WHAT THIS TASK INVOLVES:
Only the number is needed: count the lines below that hold the string "plate".

STORED DATA:
·····
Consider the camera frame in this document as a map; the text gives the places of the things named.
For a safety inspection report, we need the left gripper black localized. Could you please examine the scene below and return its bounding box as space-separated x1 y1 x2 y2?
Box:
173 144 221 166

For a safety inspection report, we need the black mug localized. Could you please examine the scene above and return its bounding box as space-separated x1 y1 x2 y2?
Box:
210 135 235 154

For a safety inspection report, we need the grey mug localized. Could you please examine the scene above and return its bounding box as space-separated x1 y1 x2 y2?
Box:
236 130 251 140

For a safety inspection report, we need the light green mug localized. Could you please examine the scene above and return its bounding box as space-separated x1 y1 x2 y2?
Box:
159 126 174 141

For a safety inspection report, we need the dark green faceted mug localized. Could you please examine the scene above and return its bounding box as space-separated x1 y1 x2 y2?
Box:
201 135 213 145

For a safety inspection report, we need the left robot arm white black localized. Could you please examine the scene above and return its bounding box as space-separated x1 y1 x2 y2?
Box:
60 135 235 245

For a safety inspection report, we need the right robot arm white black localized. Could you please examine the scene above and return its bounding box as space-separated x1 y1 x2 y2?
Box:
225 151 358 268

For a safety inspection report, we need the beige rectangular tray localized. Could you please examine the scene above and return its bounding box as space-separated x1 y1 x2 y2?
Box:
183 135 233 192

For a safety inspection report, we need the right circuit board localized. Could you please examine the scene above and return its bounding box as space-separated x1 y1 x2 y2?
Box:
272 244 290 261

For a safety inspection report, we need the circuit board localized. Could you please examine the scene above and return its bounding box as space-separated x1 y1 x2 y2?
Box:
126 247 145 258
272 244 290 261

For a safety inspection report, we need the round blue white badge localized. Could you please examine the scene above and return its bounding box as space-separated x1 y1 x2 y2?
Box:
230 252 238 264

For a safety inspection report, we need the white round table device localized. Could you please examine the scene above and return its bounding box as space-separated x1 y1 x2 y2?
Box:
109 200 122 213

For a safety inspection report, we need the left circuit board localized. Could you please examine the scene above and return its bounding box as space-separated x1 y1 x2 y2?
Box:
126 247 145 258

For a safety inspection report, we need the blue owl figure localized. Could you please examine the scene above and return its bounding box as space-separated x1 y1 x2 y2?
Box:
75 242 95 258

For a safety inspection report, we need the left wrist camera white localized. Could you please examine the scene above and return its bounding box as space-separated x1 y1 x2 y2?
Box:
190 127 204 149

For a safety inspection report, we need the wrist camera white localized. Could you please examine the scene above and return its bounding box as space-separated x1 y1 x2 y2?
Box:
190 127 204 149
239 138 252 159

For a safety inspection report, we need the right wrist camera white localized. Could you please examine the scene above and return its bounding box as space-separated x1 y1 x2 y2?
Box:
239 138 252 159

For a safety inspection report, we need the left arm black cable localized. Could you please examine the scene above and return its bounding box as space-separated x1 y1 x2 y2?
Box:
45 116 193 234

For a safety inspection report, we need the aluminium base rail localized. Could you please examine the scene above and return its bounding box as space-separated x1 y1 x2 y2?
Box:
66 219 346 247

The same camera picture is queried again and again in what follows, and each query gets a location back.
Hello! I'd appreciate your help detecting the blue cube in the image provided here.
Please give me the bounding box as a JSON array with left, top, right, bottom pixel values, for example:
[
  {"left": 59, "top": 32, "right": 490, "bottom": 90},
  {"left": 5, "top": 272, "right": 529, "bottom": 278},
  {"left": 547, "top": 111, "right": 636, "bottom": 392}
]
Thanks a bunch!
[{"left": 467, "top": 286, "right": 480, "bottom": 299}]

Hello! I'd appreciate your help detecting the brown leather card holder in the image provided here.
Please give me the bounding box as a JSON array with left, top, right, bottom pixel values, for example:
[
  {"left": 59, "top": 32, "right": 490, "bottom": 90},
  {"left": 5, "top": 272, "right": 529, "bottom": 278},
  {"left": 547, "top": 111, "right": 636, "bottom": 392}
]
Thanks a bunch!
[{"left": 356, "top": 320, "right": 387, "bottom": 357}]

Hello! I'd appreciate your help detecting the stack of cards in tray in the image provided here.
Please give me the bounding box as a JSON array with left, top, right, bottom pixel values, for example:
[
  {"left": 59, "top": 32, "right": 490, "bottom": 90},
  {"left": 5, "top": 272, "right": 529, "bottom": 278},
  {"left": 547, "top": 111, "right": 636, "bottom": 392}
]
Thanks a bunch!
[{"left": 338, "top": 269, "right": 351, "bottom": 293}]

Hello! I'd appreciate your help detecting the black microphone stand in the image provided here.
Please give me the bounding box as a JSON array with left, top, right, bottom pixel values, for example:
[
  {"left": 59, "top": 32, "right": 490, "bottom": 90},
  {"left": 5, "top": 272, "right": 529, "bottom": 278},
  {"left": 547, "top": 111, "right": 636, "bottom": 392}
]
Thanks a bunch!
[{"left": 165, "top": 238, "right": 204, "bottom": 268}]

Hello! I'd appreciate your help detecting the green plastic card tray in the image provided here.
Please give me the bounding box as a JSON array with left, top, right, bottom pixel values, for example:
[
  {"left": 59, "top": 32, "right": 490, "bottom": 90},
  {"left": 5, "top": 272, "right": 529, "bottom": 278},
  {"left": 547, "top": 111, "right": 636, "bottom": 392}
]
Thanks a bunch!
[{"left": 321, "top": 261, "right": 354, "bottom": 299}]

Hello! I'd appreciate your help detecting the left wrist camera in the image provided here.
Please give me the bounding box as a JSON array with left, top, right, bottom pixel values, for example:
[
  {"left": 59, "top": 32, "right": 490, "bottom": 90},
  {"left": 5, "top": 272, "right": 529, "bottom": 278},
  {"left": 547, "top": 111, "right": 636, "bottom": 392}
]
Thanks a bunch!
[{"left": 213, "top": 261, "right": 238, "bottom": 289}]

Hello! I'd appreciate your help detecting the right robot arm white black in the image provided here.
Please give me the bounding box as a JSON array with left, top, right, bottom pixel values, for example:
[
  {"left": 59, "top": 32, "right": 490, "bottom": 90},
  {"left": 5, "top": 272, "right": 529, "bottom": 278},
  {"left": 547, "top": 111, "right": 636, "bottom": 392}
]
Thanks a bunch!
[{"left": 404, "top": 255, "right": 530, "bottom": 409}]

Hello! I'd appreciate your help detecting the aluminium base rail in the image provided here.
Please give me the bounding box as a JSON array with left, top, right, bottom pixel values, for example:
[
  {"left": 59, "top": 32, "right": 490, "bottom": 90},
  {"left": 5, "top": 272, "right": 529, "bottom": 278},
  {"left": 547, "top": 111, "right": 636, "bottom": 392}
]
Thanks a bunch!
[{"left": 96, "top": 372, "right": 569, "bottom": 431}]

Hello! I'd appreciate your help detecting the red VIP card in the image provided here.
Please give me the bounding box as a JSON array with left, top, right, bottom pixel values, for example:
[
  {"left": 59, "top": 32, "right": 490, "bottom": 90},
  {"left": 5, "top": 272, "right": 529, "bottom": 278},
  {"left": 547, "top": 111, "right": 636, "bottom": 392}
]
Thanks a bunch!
·····
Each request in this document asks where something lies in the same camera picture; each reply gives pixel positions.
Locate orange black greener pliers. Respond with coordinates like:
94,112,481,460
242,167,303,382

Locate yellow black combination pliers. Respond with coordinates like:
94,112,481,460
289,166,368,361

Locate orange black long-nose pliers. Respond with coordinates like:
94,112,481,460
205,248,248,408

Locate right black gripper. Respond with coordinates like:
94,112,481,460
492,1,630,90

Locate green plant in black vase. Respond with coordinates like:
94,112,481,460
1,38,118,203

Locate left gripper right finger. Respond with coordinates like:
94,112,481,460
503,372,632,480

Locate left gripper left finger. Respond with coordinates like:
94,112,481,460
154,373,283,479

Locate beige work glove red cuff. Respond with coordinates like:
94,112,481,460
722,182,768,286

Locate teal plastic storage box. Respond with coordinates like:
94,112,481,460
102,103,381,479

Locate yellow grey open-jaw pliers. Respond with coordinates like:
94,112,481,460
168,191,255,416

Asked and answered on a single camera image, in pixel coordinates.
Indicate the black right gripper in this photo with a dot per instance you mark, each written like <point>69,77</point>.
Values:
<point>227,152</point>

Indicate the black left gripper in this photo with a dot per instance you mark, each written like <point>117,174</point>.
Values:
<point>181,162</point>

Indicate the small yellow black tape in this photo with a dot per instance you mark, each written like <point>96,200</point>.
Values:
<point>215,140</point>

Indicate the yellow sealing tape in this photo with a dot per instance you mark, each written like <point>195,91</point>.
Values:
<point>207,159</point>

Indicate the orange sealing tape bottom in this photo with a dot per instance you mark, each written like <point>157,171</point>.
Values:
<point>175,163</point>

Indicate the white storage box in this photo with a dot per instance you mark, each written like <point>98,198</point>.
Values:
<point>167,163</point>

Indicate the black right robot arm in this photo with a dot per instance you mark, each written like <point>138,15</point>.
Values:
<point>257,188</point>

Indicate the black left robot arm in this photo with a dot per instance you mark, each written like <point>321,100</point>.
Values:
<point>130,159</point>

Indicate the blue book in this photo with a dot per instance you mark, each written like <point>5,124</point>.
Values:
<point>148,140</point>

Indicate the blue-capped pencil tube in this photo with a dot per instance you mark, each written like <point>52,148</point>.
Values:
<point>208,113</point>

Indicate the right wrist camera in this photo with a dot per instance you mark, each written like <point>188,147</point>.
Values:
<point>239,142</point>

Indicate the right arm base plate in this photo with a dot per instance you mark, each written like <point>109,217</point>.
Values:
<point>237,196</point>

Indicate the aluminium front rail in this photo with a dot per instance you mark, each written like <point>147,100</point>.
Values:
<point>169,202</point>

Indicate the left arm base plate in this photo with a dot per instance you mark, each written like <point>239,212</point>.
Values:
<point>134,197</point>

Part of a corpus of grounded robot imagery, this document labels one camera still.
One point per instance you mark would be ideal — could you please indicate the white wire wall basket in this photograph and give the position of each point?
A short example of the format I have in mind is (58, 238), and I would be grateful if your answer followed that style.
·····
ANSWER SECTION:
2